• [AIM OF THE EXERCISE]:
All of the lines below should be printed again exactly as they are.

• [EXERCISE DATA]:
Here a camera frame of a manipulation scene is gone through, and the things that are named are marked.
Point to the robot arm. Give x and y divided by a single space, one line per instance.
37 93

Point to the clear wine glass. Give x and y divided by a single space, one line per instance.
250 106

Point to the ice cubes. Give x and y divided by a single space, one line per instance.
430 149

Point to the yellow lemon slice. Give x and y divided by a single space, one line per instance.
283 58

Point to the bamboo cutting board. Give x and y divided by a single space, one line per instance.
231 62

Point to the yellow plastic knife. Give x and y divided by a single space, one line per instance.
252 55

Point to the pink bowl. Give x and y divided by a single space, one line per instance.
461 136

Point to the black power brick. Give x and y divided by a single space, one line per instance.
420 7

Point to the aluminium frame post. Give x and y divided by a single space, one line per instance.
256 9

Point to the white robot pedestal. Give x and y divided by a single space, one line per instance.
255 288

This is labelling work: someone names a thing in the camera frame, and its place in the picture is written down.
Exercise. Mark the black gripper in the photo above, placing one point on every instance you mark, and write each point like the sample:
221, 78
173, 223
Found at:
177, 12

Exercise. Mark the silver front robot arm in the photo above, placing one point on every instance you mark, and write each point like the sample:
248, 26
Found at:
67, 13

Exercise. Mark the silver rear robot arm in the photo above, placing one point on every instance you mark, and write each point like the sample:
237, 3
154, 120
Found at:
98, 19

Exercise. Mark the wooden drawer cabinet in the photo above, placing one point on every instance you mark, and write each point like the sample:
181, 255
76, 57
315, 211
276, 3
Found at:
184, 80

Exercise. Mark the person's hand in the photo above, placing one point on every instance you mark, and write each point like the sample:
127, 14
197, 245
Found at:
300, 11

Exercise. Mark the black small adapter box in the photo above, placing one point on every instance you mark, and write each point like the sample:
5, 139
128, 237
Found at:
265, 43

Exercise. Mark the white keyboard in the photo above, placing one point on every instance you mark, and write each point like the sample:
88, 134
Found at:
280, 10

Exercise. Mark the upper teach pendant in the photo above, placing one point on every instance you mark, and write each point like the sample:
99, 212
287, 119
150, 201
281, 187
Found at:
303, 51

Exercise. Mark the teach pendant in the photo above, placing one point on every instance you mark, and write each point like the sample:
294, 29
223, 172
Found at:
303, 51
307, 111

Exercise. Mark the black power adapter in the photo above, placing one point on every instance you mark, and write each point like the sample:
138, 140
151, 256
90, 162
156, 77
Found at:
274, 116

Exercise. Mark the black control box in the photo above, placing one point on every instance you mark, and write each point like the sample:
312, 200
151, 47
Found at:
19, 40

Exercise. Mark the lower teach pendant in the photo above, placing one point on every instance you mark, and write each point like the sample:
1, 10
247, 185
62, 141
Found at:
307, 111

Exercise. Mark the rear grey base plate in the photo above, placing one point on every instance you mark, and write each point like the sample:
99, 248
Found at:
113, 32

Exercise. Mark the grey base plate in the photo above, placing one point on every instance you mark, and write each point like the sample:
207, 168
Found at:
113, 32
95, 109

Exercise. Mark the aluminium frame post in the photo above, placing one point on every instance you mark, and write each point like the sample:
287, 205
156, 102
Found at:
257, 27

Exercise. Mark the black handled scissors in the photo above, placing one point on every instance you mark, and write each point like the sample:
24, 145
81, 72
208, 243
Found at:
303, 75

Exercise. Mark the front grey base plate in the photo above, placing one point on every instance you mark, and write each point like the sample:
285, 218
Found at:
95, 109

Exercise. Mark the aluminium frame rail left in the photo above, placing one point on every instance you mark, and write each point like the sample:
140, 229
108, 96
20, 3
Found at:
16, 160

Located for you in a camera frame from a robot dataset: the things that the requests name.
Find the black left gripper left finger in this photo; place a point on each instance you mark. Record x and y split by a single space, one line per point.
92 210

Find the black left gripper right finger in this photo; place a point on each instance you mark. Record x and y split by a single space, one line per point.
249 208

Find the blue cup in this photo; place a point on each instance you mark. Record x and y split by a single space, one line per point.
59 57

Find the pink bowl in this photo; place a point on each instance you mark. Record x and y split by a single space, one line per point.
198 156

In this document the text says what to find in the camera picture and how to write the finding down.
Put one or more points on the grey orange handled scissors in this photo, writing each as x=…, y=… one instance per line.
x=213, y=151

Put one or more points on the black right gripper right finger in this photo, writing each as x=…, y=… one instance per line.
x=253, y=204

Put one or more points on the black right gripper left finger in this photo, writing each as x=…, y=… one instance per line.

• [RESULT FOR THIS TASK]:
Here a camera frame of a manipulation scene is gone through, and the things that are named are marked.
Point to the robot arm. Give x and y divided by a single space, one line per instance.
37 93

Point to the clear wine glass. Give x and y divided by a single space, one line per instance.
250 106

Point to the ice cubes. Give x and y divided by a single space, one line per instance.
430 149

Point to the yellow lemon slice. Give x and y divided by a single space, one line per instance.
283 58

Point to the bamboo cutting board. Give x and y divided by a single space, one line per instance.
231 62

Point to the yellow plastic knife. Give x and y divided by a single space, one line per instance.
252 55

Point to the pink bowl. Give x and y divided by a single space, one line per instance.
461 136

Point to the black power brick. Give x and y divided by a single space, one line per instance.
420 7

Point to the aluminium frame post. Give x and y divided by a single space, one line per instance.
256 9

Point to the white robot pedestal. Give x and y divided by a single space, one line per instance.
255 288

This is labelling work: someone names a thing in the camera frame, and its place in the picture is written down.
Exercise. Mark the black gripper in the photo above, placing one point on every instance you mark, and write each point like the sample:
221, 78
173, 223
Found at:
177, 12

Exercise. Mark the silver front robot arm in the photo above, placing one point on every instance you mark, and write each point like the sample:
248, 26
Found at:
67, 13

Exercise. Mark the silver rear robot arm in the photo above, placing one point on every instance you mark, and write each point like the sample:
237, 3
154, 120
Found at:
98, 19

Exercise. Mark the wooden drawer cabinet in the photo above, placing one point on every instance you mark, and write each point like the sample:
181, 255
76, 57
315, 211
276, 3
Found at:
184, 80

Exercise. Mark the person's hand in the photo above, placing one point on every instance you mark, and write each point like the sample:
127, 14
197, 245
Found at:
300, 11

Exercise. Mark the black small adapter box in the photo above, placing one point on every instance you mark, and write each point like the sample:
5, 139
128, 237
Found at:
265, 43

Exercise. Mark the white keyboard in the photo above, placing one point on every instance you mark, and write each point like the sample:
88, 134
Found at:
280, 10

Exercise. Mark the upper teach pendant in the photo above, placing one point on every instance you mark, and write each point like the sample:
99, 212
287, 119
150, 201
281, 187
Found at:
303, 51

Exercise. Mark the teach pendant in the photo above, placing one point on every instance you mark, and write each point like the sample:
294, 29
223, 172
Found at:
303, 51
307, 111

Exercise. Mark the black power adapter in the photo above, placing one point on every instance you mark, and write each point like the sample:
138, 140
151, 256
90, 162
156, 77
Found at:
274, 116

Exercise. Mark the black control box in the photo above, placing one point on every instance you mark, and write each point like the sample:
312, 200
151, 47
Found at:
19, 40

Exercise. Mark the lower teach pendant in the photo above, placing one point on every instance you mark, and write each point like the sample:
1, 10
247, 185
62, 141
Found at:
307, 111

Exercise. Mark the rear grey base plate in the photo above, placing one point on every instance you mark, and write each point like the sample:
99, 248
Found at:
113, 32

Exercise. Mark the grey base plate in the photo above, placing one point on every instance you mark, and write each point like the sample:
207, 168
Found at:
113, 32
95, 109

Exercise. Mark the aluminium frame post in the photo above, placing one point on every instance you mark, and write each point like the sample:
287, 205
156, 102
Found at:
257, 27

Exercise. Mark the black handled scissors in the photo above, placing one point on every instance you mark, and write each point like the sample:
24, 145
81, 72
208, 243
Found at:
303, 75

Exercise. Mark the front grey base plate in the photo above, placing one point on every instance you mark, and write each point like the sample:
285, 218
Found at:
95, 109

Exercise. Mark the aluminium frame rail left in the photo above, placing one point on every instance you mark, and write each point like the sample:
140, 229
108, 96
20, 3
Found at:
16, 160

Located for you in a camera frame from a robot dataset: the things that the requests name.
Find the black left gripper left finger in this photo; place a point on each instance you mark. Record x and y split by a single space, one line per point.
92 210

Find the black left gripper right finger in this photo; place a point on each instance you mark. Record x and y split by a single space, one line per point.
249 208

Find the blue cup in this photo; place a point on each instance you mark. Record x and y split by a single space, one line per point.
59 57

Find the pink bowl in this photo; place a point on each instance you mark. Record x and y split by a single space, one line per point.
198 156

In this document the text says what to find in the camera picture and how to write the finding down.
Put one or more points on the grey orange handled scissors in this photo, writing each as x=…, y=… one instance per line.
x=213, y=151

Put one or more points on the black right gripper right finger in this photo, writing each as x=…, y=… one instance per line.
x=253, y=204

Put one or more points on the black right gripper left finger in this photo, writing each as x=…, y=… one instance per line.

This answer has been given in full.